Dave McKean is filed in Visual for a sustained career across industrial-adjacent, gothic, gothic-metal and experimental music. The record runs to about 142 music credits across some forty years; the style is recognisable on sight and makes him one of the most productive visual artists in transgressive music.
McKean was born on 29 December 1963 in Maidenhead, Berkshire. His career began in the late 1980s with Neil Gaiman, starting with Violent Cases (1987) and running through Black Orchid (1988), Hellblazer covers and the Arkham Asylum graphic novel with Grant Morrison (1989, the commercial breakthrough that made his name). The Sandman cover partnership ran from 1989 to 1997 (75 covers across the series and its spin-offs); since then he has worked in film direction (MirrorMask 2005, The Gospel of Us 2012, Luna 2014), book illustration (Gaiman's Coraline and The Graveyard Book; their children's picture books; other literary illustration) and continuing music covers.
The work: McKean combines photography, found-object assemblage, digital work, painting, drawing and sculpture into composite images. The look is recognisable: layered photographic surfaces with collage and found objects, often textural decay and ambiguous figures, deliberately rough and resistant to a single glance.
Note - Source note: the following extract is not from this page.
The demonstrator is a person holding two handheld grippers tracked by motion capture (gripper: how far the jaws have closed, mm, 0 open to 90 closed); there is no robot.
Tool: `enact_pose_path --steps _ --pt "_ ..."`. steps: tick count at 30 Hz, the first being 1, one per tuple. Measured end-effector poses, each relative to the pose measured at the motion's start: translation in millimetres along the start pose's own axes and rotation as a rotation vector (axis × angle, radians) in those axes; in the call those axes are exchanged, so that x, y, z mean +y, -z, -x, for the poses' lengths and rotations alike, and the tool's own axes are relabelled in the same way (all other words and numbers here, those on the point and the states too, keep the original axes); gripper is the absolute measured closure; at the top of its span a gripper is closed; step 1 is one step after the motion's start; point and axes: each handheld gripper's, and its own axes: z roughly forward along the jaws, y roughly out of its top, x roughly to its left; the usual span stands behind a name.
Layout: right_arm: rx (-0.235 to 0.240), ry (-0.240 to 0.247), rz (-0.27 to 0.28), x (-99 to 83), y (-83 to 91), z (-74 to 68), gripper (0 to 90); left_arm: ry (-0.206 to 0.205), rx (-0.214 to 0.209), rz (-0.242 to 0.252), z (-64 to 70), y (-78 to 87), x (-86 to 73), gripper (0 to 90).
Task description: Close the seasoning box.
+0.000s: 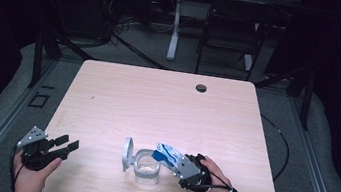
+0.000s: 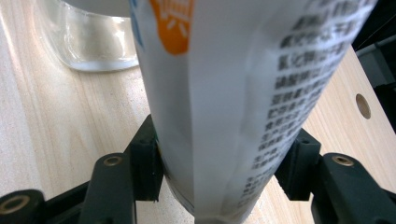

The Bureau reads it as well suited to the industrial-adjacent and gothic music it has mostly served.
The main industrial-adjacent work: Front Line Assembly (Bill Leeb, several covers); Download (Cevin Key's post-Skinny Puppy band, including The Eyes of Stanley Pain, the key McKean / Download record); Skinny Puppy (the Cevin Key connection); Fear Factory (American industrial metal); Delerium (Bill Leeb's other band). These are McKean's main industrial partners, and they anchor his association with the industrial-adjacent scene.
The gothic and gothic-metal work: My Dying Bride (British gothic metal, several covers); Paradise Lost (British gothic metal); Stabbing Westward (American industrial rock); Testament (American thrash); Suicide Silence (American deathcore). His work reaches well beyond the industrial-adjacent scene into the surrounding transgressive-music world it is recognisable across.
Beyond that his music partners run across the mainstream and the edges: Tori Amos (a long cover partnership across several records); Counting Crows (several covers, including This Desert Life); Dream Theater (several covers, including Metropolis Pt. 2: Scenes from a Memory); Alice Cooper; and Bill Bruford's Earthworks (six albums between 1994 and 2004, plus the 2019 complete box set, his longest single-band partnership). He also designed John Cale's autobiography What's Welsh for Zen and worked with Cale further (the Circus Live box-set design, the Neon short film with Cale narration).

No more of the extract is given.